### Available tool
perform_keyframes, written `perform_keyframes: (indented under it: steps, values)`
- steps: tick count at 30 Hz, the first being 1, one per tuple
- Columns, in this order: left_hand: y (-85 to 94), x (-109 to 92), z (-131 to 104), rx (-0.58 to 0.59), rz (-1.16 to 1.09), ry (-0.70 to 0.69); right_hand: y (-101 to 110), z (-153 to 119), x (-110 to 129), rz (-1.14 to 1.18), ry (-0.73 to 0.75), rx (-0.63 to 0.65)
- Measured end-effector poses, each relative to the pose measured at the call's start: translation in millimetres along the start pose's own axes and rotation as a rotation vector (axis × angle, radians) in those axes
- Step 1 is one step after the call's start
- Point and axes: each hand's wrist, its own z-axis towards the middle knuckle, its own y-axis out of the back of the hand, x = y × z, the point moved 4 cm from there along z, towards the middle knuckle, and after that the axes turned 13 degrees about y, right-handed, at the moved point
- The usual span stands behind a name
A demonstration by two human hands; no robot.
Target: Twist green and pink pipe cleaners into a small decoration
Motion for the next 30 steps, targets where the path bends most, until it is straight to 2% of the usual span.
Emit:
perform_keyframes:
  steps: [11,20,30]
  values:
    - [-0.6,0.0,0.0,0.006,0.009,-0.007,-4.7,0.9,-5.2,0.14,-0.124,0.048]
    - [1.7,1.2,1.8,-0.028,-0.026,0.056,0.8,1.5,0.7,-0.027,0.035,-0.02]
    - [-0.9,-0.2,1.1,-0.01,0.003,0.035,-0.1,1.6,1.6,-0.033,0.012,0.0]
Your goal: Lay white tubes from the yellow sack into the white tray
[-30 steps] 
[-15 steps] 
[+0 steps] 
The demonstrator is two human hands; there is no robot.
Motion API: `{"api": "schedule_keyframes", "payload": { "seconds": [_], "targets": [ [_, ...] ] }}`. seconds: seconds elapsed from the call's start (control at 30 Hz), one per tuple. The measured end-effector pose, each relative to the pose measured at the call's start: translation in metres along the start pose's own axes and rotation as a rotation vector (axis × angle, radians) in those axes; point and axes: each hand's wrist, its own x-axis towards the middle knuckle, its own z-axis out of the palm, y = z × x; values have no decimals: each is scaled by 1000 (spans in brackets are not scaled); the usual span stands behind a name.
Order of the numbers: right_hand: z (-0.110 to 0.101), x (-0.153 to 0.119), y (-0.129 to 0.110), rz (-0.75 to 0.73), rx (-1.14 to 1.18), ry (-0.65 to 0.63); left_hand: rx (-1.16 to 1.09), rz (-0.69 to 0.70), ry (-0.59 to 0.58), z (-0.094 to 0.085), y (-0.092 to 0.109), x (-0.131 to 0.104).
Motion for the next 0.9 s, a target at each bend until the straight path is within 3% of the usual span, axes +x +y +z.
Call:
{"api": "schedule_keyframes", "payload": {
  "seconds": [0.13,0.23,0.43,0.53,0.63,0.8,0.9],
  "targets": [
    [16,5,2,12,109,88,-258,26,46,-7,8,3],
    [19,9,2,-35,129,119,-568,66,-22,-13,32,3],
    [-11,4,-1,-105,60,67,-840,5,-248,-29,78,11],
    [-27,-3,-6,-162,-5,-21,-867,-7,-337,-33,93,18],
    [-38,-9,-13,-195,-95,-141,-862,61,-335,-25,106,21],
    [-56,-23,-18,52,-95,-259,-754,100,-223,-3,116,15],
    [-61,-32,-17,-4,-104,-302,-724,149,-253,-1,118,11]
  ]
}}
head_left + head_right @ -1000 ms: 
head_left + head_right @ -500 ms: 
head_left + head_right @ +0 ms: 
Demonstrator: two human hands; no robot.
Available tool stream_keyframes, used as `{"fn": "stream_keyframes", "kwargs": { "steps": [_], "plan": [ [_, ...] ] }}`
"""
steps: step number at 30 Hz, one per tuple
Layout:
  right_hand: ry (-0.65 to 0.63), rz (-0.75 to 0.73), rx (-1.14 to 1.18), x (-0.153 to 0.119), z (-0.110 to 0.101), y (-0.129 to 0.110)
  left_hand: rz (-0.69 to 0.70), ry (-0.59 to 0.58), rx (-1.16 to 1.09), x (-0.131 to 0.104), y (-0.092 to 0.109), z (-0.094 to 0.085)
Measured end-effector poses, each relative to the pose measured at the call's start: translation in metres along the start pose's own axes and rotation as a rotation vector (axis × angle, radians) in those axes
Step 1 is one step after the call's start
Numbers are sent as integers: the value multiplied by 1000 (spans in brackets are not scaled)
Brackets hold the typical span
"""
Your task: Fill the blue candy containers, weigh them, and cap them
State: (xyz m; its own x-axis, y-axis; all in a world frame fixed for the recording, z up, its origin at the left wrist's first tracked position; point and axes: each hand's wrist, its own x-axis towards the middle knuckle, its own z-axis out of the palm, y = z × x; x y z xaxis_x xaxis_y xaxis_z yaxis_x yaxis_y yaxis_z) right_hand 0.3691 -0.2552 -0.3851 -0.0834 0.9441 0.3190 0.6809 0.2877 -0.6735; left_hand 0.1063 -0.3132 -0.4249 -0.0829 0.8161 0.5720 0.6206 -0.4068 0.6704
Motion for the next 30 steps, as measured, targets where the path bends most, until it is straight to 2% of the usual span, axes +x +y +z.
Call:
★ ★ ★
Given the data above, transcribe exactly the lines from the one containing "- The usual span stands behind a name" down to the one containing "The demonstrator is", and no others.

# ANSWER BOX
- The usual span stands behind a name
A demonstration by two human hands; no robot.
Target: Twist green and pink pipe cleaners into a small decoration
Motion for the next 30 steps, targets where the path bends most, until it is straight to 2% of the usual span.
Emit:
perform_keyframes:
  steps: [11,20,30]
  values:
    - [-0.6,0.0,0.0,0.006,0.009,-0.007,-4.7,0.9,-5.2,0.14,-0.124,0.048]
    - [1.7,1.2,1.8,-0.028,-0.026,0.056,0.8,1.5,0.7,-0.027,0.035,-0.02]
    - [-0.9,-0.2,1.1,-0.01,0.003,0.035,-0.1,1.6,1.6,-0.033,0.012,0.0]
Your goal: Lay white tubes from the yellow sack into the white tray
[-30 steps] 
[-15 steps] 
[+0 steps] 
The demonstrator is two human hands; there is no robot.

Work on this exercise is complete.